Like any other disease, "new or old", it does not erase the others.
One dies from all, or some, or from the combination of the various. The
capacity of an individual is not independent of the responsiveness of his
health system (and of its interdependence in social architecture), being the
greatest threat to the rupture of that same system, although for many
countries, it is not very active or does not exist. Even so, due to the ability
and ease of contagion, the unknown in scientific terms, the “cure”, the vaccine
(one of these days, in one of that days…) it has rarely, in historical terms,
been freely and easily accessible. For which and for whom and in what context?
The
society of merit (a fallacious idea in our unequal experiences) risks becoming
a society of merit. Who deserves to live? The most useful? The youngest? Those
who can live longer?
The
hunger. Always omnipresent in most of Africa, Asia, Latin America, but also on
the fringes of Europe, the United States, among others. There are those who
claim (and it is true) that hunger kills much more than Covid-19. But as in
other diseases, as in the four horsemen, hunger is another hallmark of
Pandemic.
Those
who can not stop working and risk contagion on the streets, or those who stay
at home and "helplessly guess" the harmful effects of a fractured
socioeconomy. From all quarters, from all classes. In different degrees,
immediately, or in the short, medium or long term or in the long term. How many
jobs? In a networked socioeconomy, the effects are transversal. Like a house of
cards.
The
war. Which presupposes conflict, or discord, in societies “liquid”, in Bauman's
view, or post and hypermodern, in Lipovetsky's view, but where the majority of
the population (particularly in the said West, since in Africa and Asia, sociability
networks are stronger in the face of fragile governments) the loneliness of
everyday life has been experienced for many decades.
Real
loneliness or affection, in the case of the elderly, or the poorest, for
example, but fundamentally loneliness of real government policies. Or other
loneliness. Loneliness in the middle of the whole and of everything, in a
society where everything is consumption and in the long term (in the view of
the same Bauman), because we can all be disposable to others. Before everything
and the whole and the nothing. “The Being and the Nothing”, as in Sartre's
title, but with no place for Camus: where it reads “solitary”, it can and
should (also) read “solidary”.
Some
say that in the face of a crisis, wars follow. If, on the one hand, this crisis
has shown us incredible examples of solidarity, of humanity, it also reveals
the most perfidious side of ourselves: of looking at the other as a “stranger”,
a potential “contaminated”, a threat, to the exploitation speculative prices,
the lack of international agreements, or the mere greed of countries that
monopolize resources or do not share them. The logic is the same.
The
War feeds on the micro and macro, nationally or internationally. As in the
middle of the vacuum, there are still those who speak of concentration camps
for the infected, building the stigma of the bell around the neck that lepers
of the XIX century were required to transport when approaching a village. If
concentration camps already exist in Europe, what are the differences now?
The
death. Omnipresent. Some say that the dead of Covid-19 is a drop in the ocean
in a world where we are grains of sand. And we are. Although the dialogue of
the movie Oldboy, performed by Park Chan-wook, in 2003, is pertinent. After 15
years in prison, locked in a basement, the liberated “anti-hero”, on the
destructive path of revenge, meets his captor and confronts him with the
reasons for his arrest. These are stingy, like almost all. But, in the face of
disbelief, the captor replies: “Both a grain of sand and a rock, both sink in
the sea”.
Individualized,
personalized, or masked, in every individual's death there is a “social death”.

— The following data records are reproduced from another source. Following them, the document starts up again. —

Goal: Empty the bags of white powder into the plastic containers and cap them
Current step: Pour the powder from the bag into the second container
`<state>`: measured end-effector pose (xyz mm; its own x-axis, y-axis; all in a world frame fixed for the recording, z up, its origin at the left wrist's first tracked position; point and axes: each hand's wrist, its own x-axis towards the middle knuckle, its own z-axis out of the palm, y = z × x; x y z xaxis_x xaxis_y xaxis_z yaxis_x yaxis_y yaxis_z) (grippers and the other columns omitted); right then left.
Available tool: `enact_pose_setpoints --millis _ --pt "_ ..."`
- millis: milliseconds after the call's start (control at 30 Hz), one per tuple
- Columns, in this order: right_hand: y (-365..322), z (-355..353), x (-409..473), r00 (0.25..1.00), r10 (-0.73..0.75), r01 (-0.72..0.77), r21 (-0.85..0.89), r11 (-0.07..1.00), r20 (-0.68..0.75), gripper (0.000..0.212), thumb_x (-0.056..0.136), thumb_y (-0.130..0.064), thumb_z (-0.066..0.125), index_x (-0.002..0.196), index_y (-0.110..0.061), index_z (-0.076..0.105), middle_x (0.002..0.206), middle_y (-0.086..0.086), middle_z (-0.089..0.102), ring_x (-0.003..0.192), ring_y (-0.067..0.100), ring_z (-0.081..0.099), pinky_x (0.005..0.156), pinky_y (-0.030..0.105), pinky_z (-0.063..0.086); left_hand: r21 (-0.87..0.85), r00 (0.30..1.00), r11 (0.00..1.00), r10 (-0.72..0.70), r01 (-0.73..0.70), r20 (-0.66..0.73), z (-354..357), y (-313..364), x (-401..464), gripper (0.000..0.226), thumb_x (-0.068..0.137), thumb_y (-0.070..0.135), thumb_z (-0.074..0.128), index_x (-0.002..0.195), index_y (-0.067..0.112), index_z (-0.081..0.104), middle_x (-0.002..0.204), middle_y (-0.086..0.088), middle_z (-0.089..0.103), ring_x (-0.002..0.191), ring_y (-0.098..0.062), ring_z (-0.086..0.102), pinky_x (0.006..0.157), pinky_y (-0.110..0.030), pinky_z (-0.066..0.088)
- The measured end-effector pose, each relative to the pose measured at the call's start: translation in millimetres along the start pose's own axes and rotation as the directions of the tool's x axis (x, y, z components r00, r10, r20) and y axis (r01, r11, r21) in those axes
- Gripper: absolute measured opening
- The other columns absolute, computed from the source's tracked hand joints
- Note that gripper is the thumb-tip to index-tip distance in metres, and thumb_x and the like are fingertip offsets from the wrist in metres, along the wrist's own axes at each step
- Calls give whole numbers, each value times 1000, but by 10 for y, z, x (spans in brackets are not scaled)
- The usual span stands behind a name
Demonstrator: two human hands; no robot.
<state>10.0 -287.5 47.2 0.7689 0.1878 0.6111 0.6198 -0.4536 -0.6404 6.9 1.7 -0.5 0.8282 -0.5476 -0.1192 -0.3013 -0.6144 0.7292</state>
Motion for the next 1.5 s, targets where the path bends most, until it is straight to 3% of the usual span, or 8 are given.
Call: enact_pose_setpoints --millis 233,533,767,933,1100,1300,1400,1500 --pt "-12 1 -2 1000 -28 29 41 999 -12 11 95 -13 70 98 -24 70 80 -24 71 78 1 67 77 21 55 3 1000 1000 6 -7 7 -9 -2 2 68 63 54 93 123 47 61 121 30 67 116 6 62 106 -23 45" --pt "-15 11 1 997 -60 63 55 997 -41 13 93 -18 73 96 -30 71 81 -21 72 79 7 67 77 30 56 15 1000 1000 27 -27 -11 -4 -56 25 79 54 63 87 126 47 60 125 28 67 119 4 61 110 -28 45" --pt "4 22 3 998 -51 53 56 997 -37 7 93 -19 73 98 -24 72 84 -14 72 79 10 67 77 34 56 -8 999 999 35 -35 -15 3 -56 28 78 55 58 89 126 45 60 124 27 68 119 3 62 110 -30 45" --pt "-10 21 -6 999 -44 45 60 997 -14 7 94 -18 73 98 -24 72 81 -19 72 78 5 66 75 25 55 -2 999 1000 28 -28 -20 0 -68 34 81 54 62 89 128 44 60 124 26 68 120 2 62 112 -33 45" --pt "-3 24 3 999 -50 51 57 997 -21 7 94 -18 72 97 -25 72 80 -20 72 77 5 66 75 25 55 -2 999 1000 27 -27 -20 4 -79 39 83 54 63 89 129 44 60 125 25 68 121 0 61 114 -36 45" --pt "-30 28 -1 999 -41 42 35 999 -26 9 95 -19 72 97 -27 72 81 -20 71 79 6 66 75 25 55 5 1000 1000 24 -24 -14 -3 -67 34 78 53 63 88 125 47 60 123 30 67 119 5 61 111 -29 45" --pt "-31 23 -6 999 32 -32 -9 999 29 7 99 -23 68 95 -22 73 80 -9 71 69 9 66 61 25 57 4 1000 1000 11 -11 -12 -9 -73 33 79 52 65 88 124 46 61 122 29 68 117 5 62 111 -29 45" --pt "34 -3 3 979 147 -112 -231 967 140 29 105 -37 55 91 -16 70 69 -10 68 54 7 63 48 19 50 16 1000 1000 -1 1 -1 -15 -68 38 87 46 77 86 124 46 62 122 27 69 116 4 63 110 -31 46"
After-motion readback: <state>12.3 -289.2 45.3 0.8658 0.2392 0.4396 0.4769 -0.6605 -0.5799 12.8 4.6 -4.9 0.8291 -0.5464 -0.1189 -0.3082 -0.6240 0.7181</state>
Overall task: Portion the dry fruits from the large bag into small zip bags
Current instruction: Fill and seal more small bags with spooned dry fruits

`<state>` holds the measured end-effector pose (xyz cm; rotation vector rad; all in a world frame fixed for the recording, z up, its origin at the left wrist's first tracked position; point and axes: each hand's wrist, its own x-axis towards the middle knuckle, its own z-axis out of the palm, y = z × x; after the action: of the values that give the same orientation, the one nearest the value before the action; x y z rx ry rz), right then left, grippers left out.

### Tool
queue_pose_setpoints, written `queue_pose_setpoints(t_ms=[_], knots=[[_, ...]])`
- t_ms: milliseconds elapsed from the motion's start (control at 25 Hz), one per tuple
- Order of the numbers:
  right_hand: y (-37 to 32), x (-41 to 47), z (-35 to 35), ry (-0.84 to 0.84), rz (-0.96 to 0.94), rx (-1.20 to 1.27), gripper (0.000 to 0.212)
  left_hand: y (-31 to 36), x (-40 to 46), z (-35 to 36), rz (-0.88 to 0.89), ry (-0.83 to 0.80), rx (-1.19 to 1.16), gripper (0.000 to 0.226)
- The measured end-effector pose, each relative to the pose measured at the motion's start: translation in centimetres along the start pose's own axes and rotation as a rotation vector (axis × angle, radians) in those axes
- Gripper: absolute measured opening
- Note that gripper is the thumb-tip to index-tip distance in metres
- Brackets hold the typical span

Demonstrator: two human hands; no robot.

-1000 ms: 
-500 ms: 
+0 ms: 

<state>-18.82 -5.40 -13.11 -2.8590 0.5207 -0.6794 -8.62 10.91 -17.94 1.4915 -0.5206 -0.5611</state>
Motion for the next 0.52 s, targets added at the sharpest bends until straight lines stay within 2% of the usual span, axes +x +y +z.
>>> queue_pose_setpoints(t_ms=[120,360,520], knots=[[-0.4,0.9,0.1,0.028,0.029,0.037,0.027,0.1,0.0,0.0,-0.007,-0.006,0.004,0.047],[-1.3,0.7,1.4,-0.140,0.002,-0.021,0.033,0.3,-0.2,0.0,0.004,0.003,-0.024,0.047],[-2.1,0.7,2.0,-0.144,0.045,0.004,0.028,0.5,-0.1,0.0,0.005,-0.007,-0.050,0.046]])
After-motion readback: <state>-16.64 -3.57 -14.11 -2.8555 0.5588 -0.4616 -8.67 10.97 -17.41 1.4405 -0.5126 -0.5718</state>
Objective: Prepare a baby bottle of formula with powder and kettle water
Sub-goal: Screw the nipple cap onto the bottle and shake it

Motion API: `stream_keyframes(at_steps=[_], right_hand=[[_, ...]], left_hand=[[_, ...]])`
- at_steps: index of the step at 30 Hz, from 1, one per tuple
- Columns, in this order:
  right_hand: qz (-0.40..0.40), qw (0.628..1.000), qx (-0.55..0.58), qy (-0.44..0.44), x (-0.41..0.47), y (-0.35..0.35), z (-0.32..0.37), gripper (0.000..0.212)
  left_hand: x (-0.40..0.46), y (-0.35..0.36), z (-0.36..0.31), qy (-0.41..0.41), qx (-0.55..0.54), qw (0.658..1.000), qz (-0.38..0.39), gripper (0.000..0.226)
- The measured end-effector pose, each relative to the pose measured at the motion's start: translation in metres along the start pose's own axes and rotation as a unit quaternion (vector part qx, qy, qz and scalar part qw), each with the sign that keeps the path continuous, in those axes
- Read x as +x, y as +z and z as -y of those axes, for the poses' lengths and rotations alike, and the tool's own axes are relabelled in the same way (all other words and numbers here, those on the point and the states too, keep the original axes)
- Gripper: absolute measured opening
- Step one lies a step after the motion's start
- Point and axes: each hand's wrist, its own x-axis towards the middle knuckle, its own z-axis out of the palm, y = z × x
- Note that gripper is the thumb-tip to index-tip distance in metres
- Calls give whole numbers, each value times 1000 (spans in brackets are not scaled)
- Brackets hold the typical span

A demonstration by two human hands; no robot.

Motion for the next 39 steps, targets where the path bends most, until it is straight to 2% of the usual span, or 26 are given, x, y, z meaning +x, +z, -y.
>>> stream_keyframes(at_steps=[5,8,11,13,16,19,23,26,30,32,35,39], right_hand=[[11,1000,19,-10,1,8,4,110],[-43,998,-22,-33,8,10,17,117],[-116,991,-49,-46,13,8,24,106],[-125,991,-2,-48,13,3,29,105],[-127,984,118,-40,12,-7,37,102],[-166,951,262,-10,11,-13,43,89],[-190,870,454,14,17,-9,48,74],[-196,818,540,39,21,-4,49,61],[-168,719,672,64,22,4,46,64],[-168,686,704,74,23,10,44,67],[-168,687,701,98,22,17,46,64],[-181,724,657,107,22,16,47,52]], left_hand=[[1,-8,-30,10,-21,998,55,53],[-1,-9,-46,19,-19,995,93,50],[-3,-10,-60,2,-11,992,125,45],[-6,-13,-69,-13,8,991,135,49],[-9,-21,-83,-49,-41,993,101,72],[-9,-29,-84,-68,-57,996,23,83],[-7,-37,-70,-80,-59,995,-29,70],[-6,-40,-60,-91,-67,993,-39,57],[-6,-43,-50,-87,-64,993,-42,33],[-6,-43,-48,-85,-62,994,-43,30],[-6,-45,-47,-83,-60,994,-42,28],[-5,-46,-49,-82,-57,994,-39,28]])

Socially constructed. The theoretical grandparents of Sociology were not
mistaken in this analysis.
But
Death also has several faces, statistically or symbolically speaking. If we are
unable to escape from statistics now (those eyes fixed on the television), from
the symbolic much less.
There
are those who understand that everything will return to “normality”. There are
those who understand that we will build a new society. That is a paradigm
shift.
Without
certainty in uncertainty. We do not believe that none of the views can be
correct or, if both (or none), can cancel each other or live in the uncertainty
of a third or fourth or fifth view.
While
the four horsemen do not reach the base. In unpredictability, in violence. Or
revenge (?)
What
interests us is the pack donkey. Listening to the slope near the base. Taking
timid and awkward steps, risking climbing the mountain. He knows the knights
are on their way. That nothing is a guarantee of nothing. But the grass from
which we started is dry.
The pack
donkey.
If we
are what we carry on our back. If we are the pack donkey itself. We do not
know. Only that the mountain is high. And that what we transport is fragile.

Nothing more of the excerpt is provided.